## Task goal
Look below for the line that contains "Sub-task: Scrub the", then copy it and each following line exactly, through and including the line that contains "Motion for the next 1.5".
_ _ _ _ _
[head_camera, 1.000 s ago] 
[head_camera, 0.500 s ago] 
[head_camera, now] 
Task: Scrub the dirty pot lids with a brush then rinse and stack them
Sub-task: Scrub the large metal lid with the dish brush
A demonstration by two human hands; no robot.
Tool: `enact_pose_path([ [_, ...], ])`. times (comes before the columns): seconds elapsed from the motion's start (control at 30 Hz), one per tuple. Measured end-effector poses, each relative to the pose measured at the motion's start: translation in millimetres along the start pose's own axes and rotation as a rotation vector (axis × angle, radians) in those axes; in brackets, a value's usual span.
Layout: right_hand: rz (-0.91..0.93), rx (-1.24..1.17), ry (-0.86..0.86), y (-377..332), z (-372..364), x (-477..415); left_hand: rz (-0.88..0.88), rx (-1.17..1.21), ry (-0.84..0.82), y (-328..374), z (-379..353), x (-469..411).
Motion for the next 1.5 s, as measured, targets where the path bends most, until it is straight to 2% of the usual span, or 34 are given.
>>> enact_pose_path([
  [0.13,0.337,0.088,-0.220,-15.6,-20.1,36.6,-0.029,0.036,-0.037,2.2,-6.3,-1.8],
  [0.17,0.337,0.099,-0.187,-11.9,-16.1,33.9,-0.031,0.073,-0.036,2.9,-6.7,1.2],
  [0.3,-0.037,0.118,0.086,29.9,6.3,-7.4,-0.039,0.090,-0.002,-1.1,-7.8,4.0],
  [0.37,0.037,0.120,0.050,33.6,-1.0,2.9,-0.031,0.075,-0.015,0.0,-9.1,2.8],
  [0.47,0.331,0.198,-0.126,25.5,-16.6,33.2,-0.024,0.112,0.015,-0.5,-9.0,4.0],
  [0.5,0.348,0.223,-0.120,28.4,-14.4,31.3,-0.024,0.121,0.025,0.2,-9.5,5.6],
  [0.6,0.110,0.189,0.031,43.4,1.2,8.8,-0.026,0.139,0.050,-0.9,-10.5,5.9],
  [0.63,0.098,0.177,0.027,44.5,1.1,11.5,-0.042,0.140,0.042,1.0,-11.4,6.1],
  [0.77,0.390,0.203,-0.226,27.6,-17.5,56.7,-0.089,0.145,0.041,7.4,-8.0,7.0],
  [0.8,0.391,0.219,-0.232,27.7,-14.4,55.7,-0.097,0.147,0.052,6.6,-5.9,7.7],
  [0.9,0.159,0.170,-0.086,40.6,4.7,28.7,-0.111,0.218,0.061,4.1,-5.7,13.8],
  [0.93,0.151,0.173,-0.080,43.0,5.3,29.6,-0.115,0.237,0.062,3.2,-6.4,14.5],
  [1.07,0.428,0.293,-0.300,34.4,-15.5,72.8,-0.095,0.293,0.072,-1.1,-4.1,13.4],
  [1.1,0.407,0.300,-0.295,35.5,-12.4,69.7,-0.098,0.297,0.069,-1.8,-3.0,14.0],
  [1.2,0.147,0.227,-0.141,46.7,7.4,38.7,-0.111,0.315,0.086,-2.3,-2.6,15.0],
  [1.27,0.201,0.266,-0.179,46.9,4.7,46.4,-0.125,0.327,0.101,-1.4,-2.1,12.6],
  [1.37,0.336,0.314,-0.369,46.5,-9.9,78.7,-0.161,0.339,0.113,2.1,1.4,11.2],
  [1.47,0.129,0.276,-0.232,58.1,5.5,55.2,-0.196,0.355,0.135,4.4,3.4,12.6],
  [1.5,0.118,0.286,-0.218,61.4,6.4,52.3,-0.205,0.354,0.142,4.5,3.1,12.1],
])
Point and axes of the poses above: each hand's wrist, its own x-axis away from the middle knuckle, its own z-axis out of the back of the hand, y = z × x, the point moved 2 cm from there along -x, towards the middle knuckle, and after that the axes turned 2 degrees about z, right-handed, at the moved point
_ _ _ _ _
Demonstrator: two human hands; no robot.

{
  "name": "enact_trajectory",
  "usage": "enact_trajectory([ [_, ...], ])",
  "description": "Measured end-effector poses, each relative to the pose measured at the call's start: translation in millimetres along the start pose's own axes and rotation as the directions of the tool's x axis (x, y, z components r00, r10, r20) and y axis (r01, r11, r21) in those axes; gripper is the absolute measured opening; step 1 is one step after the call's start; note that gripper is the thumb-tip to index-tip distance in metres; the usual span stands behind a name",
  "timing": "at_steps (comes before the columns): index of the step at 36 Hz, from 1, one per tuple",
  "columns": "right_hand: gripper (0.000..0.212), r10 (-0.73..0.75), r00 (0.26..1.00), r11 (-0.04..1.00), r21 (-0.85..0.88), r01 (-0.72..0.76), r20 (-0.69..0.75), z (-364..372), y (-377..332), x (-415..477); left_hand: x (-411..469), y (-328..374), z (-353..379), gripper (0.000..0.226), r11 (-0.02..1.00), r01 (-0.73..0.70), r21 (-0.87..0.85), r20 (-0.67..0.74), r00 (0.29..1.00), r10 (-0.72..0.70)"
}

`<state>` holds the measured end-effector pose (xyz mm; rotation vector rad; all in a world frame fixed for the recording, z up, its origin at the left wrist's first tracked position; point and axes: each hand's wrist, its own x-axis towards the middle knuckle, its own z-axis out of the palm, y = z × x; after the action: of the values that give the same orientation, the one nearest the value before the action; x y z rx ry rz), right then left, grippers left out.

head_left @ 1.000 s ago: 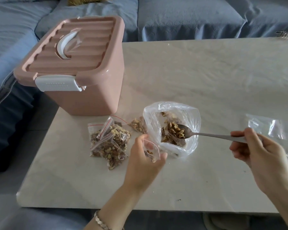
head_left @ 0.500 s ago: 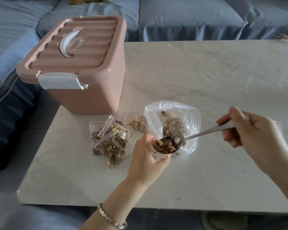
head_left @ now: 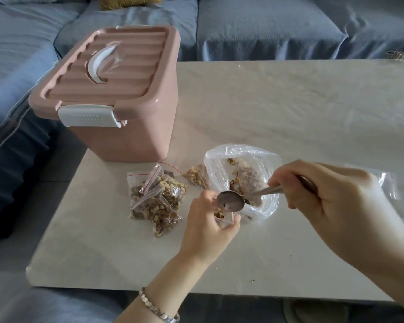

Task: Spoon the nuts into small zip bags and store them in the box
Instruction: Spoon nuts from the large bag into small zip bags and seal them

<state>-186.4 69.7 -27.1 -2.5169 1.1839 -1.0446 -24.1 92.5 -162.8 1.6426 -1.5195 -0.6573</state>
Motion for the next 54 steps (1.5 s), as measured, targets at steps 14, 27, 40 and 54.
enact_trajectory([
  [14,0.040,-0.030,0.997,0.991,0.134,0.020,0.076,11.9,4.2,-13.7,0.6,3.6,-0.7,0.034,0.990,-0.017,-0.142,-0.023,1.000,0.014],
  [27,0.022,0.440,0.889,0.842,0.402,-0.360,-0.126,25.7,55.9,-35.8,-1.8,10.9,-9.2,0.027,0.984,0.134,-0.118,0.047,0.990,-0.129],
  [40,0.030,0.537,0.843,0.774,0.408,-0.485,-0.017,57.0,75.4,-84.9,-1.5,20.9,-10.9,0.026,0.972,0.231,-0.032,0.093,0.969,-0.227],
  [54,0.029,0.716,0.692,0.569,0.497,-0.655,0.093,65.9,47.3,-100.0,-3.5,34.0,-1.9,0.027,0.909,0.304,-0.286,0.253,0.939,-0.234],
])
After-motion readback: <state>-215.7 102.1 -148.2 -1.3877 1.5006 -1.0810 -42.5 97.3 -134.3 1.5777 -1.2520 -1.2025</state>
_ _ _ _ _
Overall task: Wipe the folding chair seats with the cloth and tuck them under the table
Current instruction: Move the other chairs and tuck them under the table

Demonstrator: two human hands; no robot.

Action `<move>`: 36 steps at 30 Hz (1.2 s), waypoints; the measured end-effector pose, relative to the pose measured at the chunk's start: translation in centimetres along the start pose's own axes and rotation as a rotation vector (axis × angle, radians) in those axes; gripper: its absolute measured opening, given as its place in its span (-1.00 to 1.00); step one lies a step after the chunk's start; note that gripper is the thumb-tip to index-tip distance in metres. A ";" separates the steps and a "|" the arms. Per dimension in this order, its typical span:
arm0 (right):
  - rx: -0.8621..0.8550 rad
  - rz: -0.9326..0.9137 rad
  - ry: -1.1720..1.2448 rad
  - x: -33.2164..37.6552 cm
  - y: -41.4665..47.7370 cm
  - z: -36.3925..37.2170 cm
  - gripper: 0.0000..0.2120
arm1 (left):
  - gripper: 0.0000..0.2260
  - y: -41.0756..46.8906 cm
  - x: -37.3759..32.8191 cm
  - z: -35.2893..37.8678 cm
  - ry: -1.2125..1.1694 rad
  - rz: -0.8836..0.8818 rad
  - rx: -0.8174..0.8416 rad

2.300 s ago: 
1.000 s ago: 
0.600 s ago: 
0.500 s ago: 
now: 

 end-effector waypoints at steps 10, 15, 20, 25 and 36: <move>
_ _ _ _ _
## Result
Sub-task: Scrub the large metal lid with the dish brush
A demonstration by two human hands; no robot.
Tool: `enact_pose_path([ [_, ...], ])`. times (comes before the columns): seconds elapsed from the motion's start (control at 30 Hz), one per tuple. Measured end-effector poses, each relative to the pose measured at the motion's start: translation in millimetres along the start pose's own axes and rotation as a rotation vector (axis × angle, radians) in those axes; in brackets, a value's usual span.
Layout: right_hand: rz (-0.91..0.93), rx (-1.24..1.17), ry (-0.86..0.86), y (-377..332), z (-372..364), x (-477..415); left_hand: rz (-0.88..0.88), rx (-1.17..1.21), ry (-0.84..0.82), y (-328..374), z (-379..353), x (-469..411).
Motion for the next 1.5 s, as measured, targets where the path bends most, until it is straight to 2% of the usual span, or 34 are given.

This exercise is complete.